The equivalence between volume averaging and method of planes definitions of the pressure tensor at a plane.

It is shown analytically that the method of planes (MOP) [Todd, Evans, and Daivis, Phys. Rev. E 52, 1627 (1995)] and volume averaging (VA) [Cormier, Rickman, and Delph, J. Appl. Phys. 89, 99 (2001)] formulas for the local pressure tensor, P(α, y)(y), where α ≡ x, y, or z, are mathematically identical. In the case of VA, the sampling volume is taken to be an infinitely thin parallelepiped, with an infinite lateral extent. This limit is shown to yield the MOP expression.
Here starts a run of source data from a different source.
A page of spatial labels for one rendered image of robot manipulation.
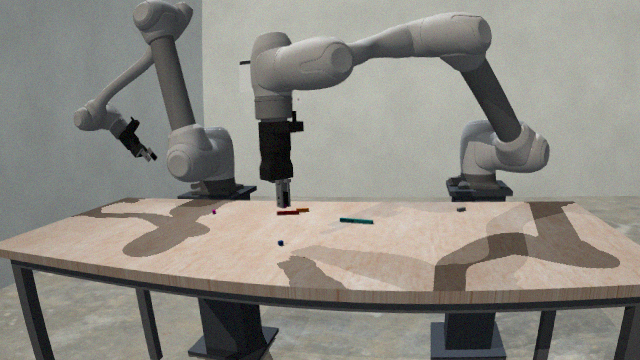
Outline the turquoise rod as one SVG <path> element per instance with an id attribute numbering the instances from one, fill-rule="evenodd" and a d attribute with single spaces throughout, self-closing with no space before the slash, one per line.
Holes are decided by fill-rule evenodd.
<path id="1" fill-rule="evenodd" d="M 373 224 L 373 220 L 367 220 L 367 219 L 354 219 L 354 218 L 340 218 L 340 222 Z"/>

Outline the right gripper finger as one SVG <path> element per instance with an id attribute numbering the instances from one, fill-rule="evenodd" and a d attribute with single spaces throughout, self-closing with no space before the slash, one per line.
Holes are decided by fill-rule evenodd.
<path id="1" fill-rule="evenodd" d="M 142 155 L 148 162 L 150 161 L 151 157 L 144 151 L 144 149 L 142 148 L 139 153 L 136 155 L 136 157 L 139 157 L 139 155 Z"/>
<path id="2" fill-rule="evenodd" d="M 158 157 L 155 155 L 155 153 L 151 150 L 151 148 L 148 148 L 148 149 L 147 149 L 147 151 L 146 151 L 146 153 L 148 153 L 148 154 L 153 158 L 153 160 L 154 160 L 154 161 L 158 158 Z"/>

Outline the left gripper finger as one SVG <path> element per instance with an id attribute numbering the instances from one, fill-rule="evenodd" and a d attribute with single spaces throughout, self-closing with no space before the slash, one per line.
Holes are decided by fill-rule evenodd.
<path id="1" fill-rule="evenodd" d="M 287 204 L 287 207 L 290 207 L 291 206 L 291 200 L 290 200 L 290 182 L 291 182 L 291 179 L 286 178 L 286 179 L 279 179 L 279 180 L 283 180 L 284 203 Z"/>
<path id="2" fill-rule="evenodd" d="M 284 193 L 283 193 L 283 180 L 273 180 L 270 183 L 276 183 L 276 198 L 277 207 L 285 208 L 284 205 Z"/>

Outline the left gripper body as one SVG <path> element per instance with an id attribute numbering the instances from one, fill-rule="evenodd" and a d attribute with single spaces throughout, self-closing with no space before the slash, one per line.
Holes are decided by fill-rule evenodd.
<path id="1" fill-rule="evenodd" d="M 292 96 L 255 97 L 255 119 L 259 126 L 260 179 L 273 181 L 293 177 L 290 159 L 291 134 L 304 131 L 303 121 L 296 121 Z M 287 121 L 285 118 L 292 118 Z"/>

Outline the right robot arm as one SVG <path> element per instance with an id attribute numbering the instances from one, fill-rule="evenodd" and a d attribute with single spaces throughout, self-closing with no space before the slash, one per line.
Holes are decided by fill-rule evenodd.
<path id="1" fill-rule="evenodd" d="M 244 188 L 235 184 L 231 136 L 224 127 L 196 124 L 175 45 L 190 23 L 193 9 L 185 2 L 173 6 L 147 0 L 135 8 L 133 21 L 149 45 L 146 52 L 96 99 L 78 109 L 74 124 L 83 131 L 110 131 L 124 118 L 109 100 L 154 63 L 172 130 L 166 157 L 170 174 L 183 182 L 199 181 L 190 185 L 194 189 L 191 195 L 230 195 Z"/>

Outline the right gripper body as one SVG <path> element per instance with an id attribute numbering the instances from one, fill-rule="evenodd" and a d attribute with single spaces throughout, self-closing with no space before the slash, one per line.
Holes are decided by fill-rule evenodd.
<path id="1" fill-rule="evenodd" d="M 134 120 L 133 117 L 131 119 L 132 121 L 129 124 L 124 119 L 119 119 L 112 125 L 110 132 L 137 158 L 136 155 L 139 151 L 143 148 L 146 152 L 147 148 L 140 143 L 139 138 L 134 134 L 140 122 Z"/>

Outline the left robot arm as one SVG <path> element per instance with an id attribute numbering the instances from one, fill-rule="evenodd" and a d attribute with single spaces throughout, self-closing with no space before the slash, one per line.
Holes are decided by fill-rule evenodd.
<path id="1" fill-rule="evenodd" d="M 492 33 L 481 16 L 443 13 L 389 28 L 361 42 L 345 44 L 335 38 L 319 36 L 292 44 L 284 32 L 258 35 L 250 61 L 254 97 L 336 86 L 355 66 L 371 59 L 371 53 L 374 58 L 440 57 L 460 71 L 488 119 L 464 126 L 461 173 L 449 177 L 448 183 L 458 189 L 499 190 L 496 170 L 532 173 L 547 165 L 548 142 L 517 119 L 485 58 Z"/>

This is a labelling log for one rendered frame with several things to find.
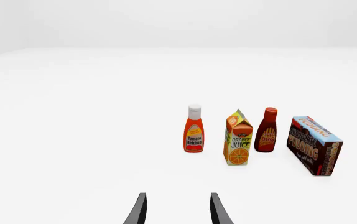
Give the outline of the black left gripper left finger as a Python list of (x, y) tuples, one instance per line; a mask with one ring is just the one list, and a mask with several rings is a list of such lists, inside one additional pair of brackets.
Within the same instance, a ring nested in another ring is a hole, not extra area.
[(145, 224), (147, 214), (147, 195), (145, 192), (139, 194), (130, 214), (123, 224)]

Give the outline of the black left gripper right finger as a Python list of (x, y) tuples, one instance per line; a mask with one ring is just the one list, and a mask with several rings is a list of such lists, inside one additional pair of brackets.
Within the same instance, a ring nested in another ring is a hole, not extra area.
[(212, 224), (234, 224), (215, 192), (210, 195), (210, 214)]

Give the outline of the orange juice carton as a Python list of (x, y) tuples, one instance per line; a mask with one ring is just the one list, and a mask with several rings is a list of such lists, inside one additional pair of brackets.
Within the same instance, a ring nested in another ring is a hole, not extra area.
[(229, 166), (248, 163), (252, 134), (253, 127), (239, 109), (226, 119), (223, 155)]

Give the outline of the tomato ketchup bottle white cap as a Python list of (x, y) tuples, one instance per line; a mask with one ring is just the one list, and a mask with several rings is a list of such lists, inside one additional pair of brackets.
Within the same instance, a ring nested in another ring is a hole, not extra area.
[(204, 128), (201, 119), (201, 106), (188, 106), (188, 119), (183, 133), (183, 148), (185, 152), (202, 152), (204, 147)]

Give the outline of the BBQ sauce bottle red cap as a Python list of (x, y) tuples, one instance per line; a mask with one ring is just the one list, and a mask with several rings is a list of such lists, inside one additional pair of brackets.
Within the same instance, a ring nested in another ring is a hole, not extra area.
[(264, 118), (257, 129), (254, 148), (257, 152), (272, 152), (276, 143), (277, 109), (266, 108)]

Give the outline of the chocolate pudding box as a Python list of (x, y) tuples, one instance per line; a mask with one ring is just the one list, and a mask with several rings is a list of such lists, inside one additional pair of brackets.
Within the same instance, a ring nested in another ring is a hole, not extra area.
[(311, 117), (293, 117), (287, 147), (314, 176), (330, 176), (343, 141)]

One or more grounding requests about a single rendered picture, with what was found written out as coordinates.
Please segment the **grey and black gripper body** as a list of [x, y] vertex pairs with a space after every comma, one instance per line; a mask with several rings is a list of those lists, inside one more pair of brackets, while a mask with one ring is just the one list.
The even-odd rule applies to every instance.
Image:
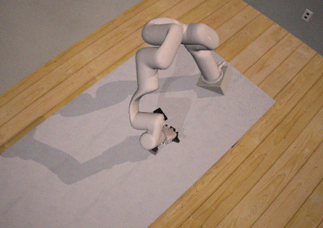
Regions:
[[163, 126], [162, 129], [165, 131], [165, 133], [167, 135], [166, 140], [167, 140], [168, 144], [171, 143], [172, 140], [176, 137], [177, 133], [174, 132], [173, 130], [171, 130], [169, 127], [165, 126], [165, 125]]

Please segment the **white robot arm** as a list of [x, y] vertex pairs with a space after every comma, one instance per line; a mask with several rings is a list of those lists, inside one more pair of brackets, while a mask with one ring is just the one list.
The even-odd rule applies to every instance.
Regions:
[[215, 30], [203, 23], [185, 24], [169, 17], [154, 18], [143, 27], [142, 39], [160, 46], [143, 47], [136, 52], [138, 88], [129, 104], [129, 118], [133, 128], [147, 130], [140, 137], [140, 145], [156, 155], [158, 146], [168, 143], [162, 129], [165, 119], [161, 113], [139, 112], [139, 101], [159, 88], [158, 69], [169, 68], [181, 44], [194, 58], [205, 84], [214, 84], [222, 78], [221, 67], [225, 62], [216, 64], [211, 50], [218, 47], [220, 39]]

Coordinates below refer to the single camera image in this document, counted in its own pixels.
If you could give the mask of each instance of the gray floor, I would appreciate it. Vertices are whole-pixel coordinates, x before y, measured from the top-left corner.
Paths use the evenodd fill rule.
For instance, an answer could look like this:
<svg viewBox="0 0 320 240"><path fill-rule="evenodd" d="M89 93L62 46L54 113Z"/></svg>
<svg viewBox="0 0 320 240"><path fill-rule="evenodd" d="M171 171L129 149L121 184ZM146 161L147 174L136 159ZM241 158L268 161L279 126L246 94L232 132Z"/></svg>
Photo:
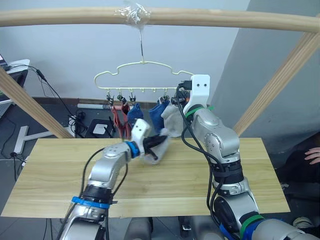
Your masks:
<svg viewBox="0 0 320 240"><path fill-rule="evenodd" d="M52 104L43 105L43 107L56 118L63 126L68 125L67 111L63 106ZM69 106L70 110L73 112L76 110L75 106ZM84 119L84 124L87 126L90 124L92 119L105 119L111 116L108 110L96 110L96 109L84 109L86 117ZM144 111L144 118L150 122L149 114ZM4 208L6 201L11 193L11 190L15 184L14 180L14 166L13 160L3 160L8 158L10 153L14 150L16 139L21 126L28 125L28 134L35 134L46 131L41 125L39 125L35 120L23 112L18 106L11 106L4 117L0 119L0 148L2 147L4 141L11 135L14 125L8 121L11 120L16 124L16 128L13 136L7 142L4 148L4 157L0 156L0 212ZM31 140L26 142L23 150L23 156L28 156L36 143L36 140ZM281 166L288 157L289 152L270 155L272 163L274 166ZM290 186L292 189L290 191L300 192L301 189L309 193L319 194L315 191L317 186ZM291 209L290 213L277 213L277 214L265 214L266 217L282 219L285 222L291 223L295 217L308 216L314 221L319 221L317 213L319 212L318 203L309 203L303 200L291 200L289 202ZM110 239L120 240L123 238L126 228L130 222L130 218L112 218L110 220ZM179 232L179 224L177 217L155 217L154 222L154 232L152 233L153 240L176 240L182 239ZM53 239L55 239L58 230L60 228L60 221L58 219L52 219L52 234ZM0 217L0 240L29 240L29 239L42 239L45 232L46 219L43 218L14 218L14 217ZM50 225L48 221L47 232L45 240L51 239L50 235Z"/></svg>

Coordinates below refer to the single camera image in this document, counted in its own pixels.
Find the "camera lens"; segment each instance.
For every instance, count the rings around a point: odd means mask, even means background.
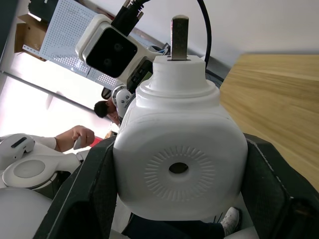
[[[104,60],[104,66],[111,67],[112,66],[112,60],[110,58],[107,58]]]
[[[120,51],[123,50],[123,46],[122,46],[121,44],[119,44],[119,43],[116,43],[116,44],[114,45],[114,50],[115,50],[116,52],[120,52]]]

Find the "wooden table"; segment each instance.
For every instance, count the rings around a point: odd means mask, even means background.
[[[319,55],[242,55],[221,87],[221,104],[319,191]]]

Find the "sneaker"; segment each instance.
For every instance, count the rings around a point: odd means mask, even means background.
[[[237,232],[241,224],[241,211],[231,207],[220,223],[224,228],[225,237]]]

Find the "cardboard box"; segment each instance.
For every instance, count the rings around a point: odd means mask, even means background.
[[[48,29],[47,23],[38,21],[28,14],[19,16],[18,18],[25,23],[18,23],[16,25],[14,52],[25,52],[41,61],[46,61],[45,59],[24,50],[22,47],[23,45],[26,45],[34,50],[40,51]]]

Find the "hand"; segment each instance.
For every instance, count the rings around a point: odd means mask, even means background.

The treatment is extended to include the condition of mechanical equilibrium resulting from an imposed force field. This analytical development is followed by numerical simulations. The equivalence of these two methods is demonstrated in the context of non-equilibrium molecular dynamics (NEMD) simulations of boundary-driven shear flow. A wall of tethered atoms is constrained to impose a normal load and a velocity profile on the entrained central layer. The VA formula can be used to compute all components of P(αβ)(y), which offers an advantage in calculating, for example, P(xx)(y) for nano-scale pressure-driven flows in the x-direction, where deviations from the classical Poiseuille flow solution can occur.